━━━ Data provided ━━━
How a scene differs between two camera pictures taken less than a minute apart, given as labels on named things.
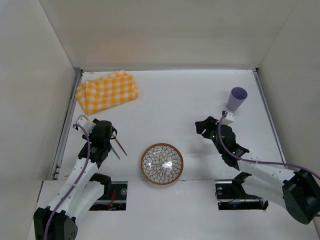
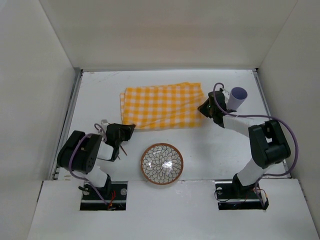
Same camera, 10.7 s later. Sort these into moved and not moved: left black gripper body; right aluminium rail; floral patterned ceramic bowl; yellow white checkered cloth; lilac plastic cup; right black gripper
Moved: yellow white checkered cloth; right black gripper; left black gripper body
Not moved: right aluminium rail; floral patterned ceramic bowl; lilac plastic cup
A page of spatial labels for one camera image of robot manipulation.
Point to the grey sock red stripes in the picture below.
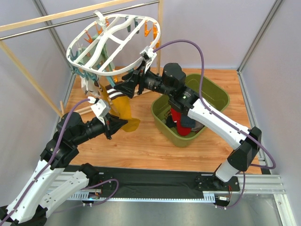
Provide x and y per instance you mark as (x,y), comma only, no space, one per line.
(198,126)

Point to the olive green plastic basket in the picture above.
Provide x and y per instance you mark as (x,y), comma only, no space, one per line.
(160,108)

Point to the white round clip hanger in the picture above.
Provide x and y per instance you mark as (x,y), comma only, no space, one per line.
(120,31)

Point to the metal hanging rod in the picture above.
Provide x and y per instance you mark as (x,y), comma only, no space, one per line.
(78,20)

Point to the mustard yellow sock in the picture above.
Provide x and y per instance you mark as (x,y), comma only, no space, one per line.
(104,93)
(121,104)

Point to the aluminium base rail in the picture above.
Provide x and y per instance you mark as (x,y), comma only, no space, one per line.
(249,184)

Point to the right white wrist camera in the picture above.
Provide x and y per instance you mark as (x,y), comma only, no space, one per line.
(148,56)

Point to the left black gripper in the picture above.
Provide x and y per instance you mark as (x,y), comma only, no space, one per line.
(107,127)

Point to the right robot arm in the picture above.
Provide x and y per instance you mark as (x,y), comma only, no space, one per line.
(244,141)

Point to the navy blue sock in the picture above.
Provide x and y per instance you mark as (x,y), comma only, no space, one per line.
(187,122)

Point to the white sock black stripes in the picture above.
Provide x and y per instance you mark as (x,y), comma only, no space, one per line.
(89,88)

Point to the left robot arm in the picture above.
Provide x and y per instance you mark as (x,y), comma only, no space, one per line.
(36,203)

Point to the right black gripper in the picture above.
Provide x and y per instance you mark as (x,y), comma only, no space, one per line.
(140,79)

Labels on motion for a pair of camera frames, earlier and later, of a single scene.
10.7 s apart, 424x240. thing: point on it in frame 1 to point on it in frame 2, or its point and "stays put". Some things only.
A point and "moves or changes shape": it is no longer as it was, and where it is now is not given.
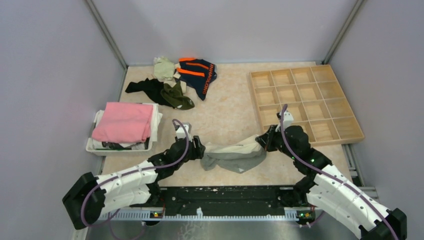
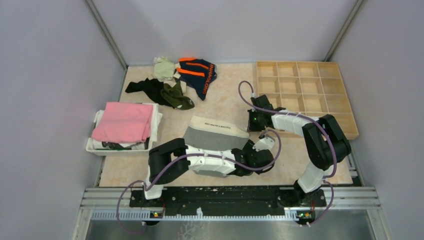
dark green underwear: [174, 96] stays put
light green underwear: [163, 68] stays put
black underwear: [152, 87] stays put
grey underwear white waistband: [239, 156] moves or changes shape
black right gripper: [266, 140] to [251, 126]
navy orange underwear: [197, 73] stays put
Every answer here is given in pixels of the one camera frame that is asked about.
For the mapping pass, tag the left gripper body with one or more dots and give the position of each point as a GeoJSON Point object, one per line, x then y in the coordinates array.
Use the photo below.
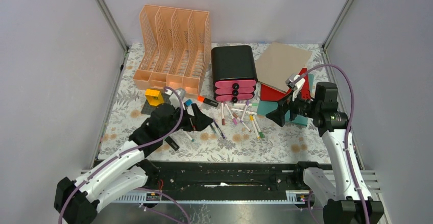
━━━
## Task brief
Reproduce the span beginning at the line with "dark green underwear: [174, 96] stays put" and ending at the last line of the entries above, inclusive, exactly as it stands. Exclude the pictures.

## Solution below
dark green underwear: [174, 96] stays put
light green underwear: [163, 68] stays put
black underwear: [152, 87] stays put
grey underwear white waistband: [239, 156] moves or changes shape
black right gripper: [266, 140] to [251, 126]
navy orange underwear: [197, 73] stays put
Every answer here is given in pixels of the one camera frame that is asked about.
For the mapping pass, tag the left gripper body with one or more dots and give the position of each point as a GeoJSON Point object, one per line, x then y in the coordinates array.
Use the photo below.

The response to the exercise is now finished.